[EM] PAR is awesome part 1/2: FBC?
C.Benham
cbenham at adam.com.au
Mon Nov 14 21:57:37 PST 2016
On 11/14/2016 1:48 AM, Jameson Quinn wrote:
> I think that you still don't understand what I mean by "slippery
> slope". (Of course, once you do understand it, you're still free to
> disagree that it's important.)
>
> Suppose you have a scenario like the following:
> 19: A>B
> 11: ??? A or A>B ??? (more generally: either a bullet vote for A, or a
> vote with A top, B second-to-bottom, and all else bottom. In approval,
> then, this would be A or AB)
> 25: (ego faction; true preferences B>A)
> 45: C
>
> You are in the ego faction, and deciding whether to vote B>A or just B
> (or in approval, BA or B). If there is some combination of votes that
> the ego faction can give such that B wins in the case where the 11
> votes are B>A, but A wins in the case where the 11 votes are A, then
> there is a slippery slope; the ego faction can safely and profitably
> use a small amount of offensive strategy, which means that A voters
> should use slightly more defensive strategy, and then there's a cycle
> of escalation until both factions fall off the cliff and end up
> electing C.
>
> Is that clear now?
Jameson,
Maybe not entirely. When you refer to a "small amount" of "offensive" or
"defensive" strategy, presumably you are talking about some members of a
faction
voting one way and the rest another. Is that right?
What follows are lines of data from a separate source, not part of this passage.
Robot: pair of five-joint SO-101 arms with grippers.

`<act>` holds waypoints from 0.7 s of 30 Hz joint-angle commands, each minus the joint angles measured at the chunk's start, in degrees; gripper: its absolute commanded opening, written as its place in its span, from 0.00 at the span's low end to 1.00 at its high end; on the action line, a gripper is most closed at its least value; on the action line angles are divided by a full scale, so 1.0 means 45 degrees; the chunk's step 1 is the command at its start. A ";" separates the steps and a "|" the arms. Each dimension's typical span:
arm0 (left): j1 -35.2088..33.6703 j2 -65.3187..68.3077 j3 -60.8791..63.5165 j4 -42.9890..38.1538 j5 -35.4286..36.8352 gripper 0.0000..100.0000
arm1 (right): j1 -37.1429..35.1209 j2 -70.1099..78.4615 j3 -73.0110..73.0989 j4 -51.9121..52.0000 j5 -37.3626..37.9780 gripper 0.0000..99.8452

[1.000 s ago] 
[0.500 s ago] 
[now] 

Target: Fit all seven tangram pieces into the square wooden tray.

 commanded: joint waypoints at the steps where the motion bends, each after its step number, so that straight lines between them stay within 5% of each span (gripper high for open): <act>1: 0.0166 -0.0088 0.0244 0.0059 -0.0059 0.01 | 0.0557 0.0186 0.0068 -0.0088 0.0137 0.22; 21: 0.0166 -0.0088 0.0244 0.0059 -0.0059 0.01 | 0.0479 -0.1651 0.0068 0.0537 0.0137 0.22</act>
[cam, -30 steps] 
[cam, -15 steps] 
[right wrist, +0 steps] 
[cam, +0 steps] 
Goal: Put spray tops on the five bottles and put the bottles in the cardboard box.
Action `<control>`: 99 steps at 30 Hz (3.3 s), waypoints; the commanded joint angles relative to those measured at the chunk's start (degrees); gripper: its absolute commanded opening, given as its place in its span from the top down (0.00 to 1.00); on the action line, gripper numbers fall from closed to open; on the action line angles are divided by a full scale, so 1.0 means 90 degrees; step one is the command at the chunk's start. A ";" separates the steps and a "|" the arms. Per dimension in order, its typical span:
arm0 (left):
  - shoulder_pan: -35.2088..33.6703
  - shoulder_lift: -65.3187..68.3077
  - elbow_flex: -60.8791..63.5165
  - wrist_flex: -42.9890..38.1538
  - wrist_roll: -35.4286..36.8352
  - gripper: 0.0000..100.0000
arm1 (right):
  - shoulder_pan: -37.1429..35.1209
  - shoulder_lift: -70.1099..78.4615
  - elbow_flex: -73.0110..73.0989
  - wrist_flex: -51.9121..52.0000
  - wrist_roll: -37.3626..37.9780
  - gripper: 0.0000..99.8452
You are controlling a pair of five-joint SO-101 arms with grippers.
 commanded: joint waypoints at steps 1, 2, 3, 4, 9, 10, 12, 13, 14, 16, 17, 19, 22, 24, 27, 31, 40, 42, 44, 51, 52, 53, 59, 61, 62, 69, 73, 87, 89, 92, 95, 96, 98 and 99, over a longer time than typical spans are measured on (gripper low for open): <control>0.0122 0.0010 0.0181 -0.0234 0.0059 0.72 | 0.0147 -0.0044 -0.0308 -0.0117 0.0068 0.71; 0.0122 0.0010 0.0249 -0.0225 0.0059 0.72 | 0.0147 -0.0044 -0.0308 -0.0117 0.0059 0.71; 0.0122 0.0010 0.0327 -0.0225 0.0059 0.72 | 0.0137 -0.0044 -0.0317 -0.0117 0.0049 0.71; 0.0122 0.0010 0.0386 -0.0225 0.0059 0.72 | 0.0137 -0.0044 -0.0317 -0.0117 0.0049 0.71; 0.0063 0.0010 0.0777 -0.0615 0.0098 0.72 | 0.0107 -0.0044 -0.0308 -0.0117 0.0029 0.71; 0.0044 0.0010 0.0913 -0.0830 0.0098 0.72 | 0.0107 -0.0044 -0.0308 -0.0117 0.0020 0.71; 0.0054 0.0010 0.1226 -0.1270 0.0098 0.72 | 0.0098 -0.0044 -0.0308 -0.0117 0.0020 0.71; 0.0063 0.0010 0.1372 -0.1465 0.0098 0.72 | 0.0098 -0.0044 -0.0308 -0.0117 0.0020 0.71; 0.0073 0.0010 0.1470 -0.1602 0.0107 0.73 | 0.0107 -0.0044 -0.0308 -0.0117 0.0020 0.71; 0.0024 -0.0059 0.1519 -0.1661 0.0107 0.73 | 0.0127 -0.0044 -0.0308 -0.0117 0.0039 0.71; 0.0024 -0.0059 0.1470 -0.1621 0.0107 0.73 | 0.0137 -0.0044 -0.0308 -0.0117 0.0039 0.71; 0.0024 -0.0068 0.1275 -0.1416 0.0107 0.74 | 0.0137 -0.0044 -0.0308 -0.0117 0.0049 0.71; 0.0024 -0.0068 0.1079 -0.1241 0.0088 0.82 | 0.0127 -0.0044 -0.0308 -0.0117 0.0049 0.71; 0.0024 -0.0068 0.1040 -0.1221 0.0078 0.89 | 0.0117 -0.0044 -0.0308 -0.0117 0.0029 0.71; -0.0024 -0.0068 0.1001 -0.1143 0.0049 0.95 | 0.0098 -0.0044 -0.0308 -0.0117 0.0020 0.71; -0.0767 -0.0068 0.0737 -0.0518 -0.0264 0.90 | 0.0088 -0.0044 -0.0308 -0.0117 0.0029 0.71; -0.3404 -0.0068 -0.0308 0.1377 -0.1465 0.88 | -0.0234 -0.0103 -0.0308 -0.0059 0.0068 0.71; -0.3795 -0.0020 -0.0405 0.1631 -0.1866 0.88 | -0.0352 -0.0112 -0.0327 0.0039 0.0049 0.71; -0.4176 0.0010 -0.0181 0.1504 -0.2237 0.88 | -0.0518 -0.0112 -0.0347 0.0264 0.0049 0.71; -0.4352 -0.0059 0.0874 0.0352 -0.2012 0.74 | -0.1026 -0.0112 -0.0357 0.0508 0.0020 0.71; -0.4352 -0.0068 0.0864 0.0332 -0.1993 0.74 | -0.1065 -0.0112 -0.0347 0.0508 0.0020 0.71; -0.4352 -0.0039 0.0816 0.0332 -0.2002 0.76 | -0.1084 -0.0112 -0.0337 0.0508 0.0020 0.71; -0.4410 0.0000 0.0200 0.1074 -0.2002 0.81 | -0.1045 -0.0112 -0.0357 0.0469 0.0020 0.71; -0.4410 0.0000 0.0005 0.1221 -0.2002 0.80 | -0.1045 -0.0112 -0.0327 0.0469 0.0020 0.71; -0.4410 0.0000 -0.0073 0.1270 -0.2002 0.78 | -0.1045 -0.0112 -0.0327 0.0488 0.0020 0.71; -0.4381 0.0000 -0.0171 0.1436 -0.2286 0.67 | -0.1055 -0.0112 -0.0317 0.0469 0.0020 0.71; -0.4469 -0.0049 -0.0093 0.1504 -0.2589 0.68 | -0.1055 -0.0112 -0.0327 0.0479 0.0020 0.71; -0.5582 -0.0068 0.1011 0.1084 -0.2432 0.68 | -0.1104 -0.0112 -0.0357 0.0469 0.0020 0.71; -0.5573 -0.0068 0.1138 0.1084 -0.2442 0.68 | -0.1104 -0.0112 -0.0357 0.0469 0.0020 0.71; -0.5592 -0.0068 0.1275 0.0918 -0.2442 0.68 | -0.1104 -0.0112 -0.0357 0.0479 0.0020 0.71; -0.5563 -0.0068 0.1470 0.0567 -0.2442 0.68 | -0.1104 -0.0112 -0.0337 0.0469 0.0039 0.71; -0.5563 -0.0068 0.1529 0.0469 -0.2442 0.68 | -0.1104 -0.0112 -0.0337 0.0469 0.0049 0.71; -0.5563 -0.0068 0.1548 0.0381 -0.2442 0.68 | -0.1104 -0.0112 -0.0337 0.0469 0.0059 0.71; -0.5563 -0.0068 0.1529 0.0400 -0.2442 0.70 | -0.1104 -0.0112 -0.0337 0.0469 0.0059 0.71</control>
I can see the problem in Approval, but under Smith//Approval in your
scenario A is simply the CW and the "ego faction" can't do anything to
get a result they prefer.
I'm not sure that this problem is entirely avoided in PAR. Presumably
the C faction gives Rejects to both A and B. If six or more of the ego
faction give B a Reject
and six or more of the ??? faction give B an Accept then both A and C
will be eliminated leaving B the winner.
Chris Benham
On 11/14/2016 1:48 AM, Jameson Quinn wrote:
>
>
> 2016-11-13 6:34 GMT-05:00 C.Benham <cbenham at adam.com.au
> <mailto:cbenham at adam.com.au>>:
>
> On 11/13/2016 3:35 AM, Jameson Quinn wrote:
>
>> What I mean is that if you take a non-election-theorist, present
>> an election scenario to them, explain who won and why, and ask
>> how they would strategize in the place of voter X, they are more
>> likely to suggest counterproductive strategies, and less likely
>> to see any strategies that actually might work, in Condorcet than
>> in Bucklin-like systems.
>>
>
> The strategy incentives for Condorcet voting methods vary widely.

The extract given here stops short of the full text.